_EXERCISE AIM_. Leave out the pictures and retype, exactly, the lines below from the line with "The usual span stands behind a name" up to and including the line with "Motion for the", nothing more.

_DATA EXCERPT_.
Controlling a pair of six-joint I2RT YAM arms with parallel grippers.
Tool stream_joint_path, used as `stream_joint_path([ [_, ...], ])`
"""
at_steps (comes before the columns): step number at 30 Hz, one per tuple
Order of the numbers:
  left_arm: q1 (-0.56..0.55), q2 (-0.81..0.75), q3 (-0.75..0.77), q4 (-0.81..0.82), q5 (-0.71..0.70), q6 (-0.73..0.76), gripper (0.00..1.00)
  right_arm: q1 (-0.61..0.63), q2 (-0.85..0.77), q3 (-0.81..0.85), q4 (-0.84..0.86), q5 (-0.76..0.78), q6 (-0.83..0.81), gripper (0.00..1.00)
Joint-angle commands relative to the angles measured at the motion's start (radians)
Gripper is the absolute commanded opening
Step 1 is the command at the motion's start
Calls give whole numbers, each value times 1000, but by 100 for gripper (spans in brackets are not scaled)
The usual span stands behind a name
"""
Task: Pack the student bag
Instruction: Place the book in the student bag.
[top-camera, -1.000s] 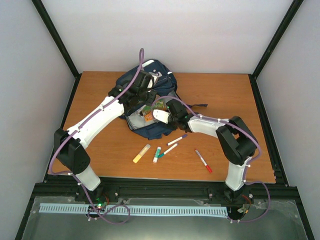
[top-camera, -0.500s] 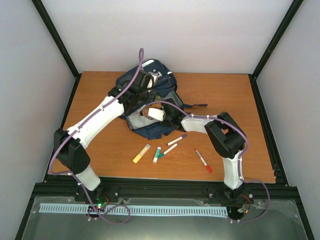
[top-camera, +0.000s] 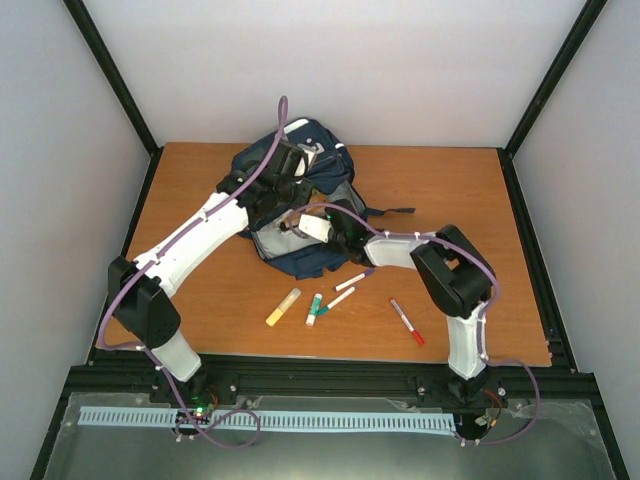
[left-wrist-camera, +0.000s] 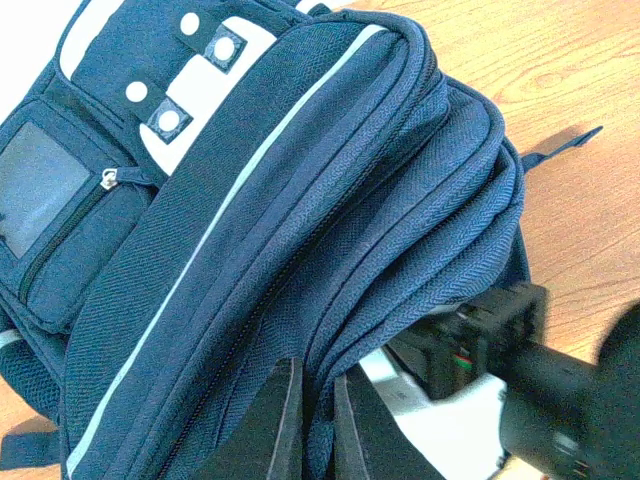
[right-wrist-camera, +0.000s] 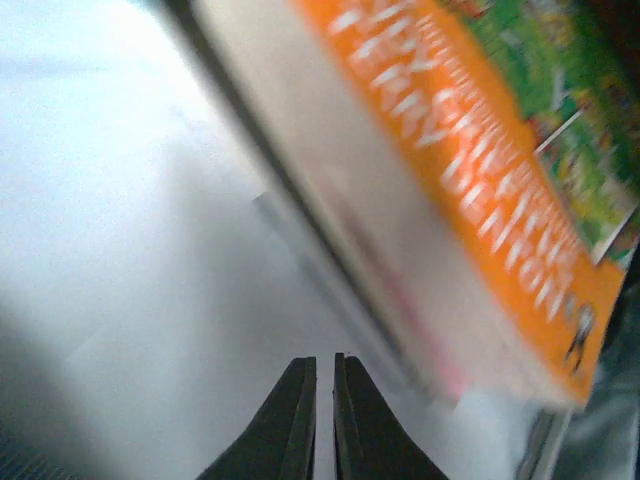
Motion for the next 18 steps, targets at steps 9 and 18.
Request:
stream_joint_path([
  [9, 5, 30, 31, 38, 68, -55, 6, -7, -589, -317, -455, -416, 128, 38],
  [18, -92, 253, 118, 42, 131, -162, 8, -191, -886, -306, -826, -756, 203, 55],
])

_REPLY TO THE EXERCISE_.
The usual span stands behind a name
"""
Task: Pack the student bag
Instruction: Place the book in the student bag.
[top-camera, -1.000s] 
[top-camera, -0.500s] 
[top-camera, +0.000s] 
[left-wrist-camera, +0.000s] 
[right-wrist-camera, +0.000s] 
Motion for the next 18 steps, targets at steps 9 and 18.

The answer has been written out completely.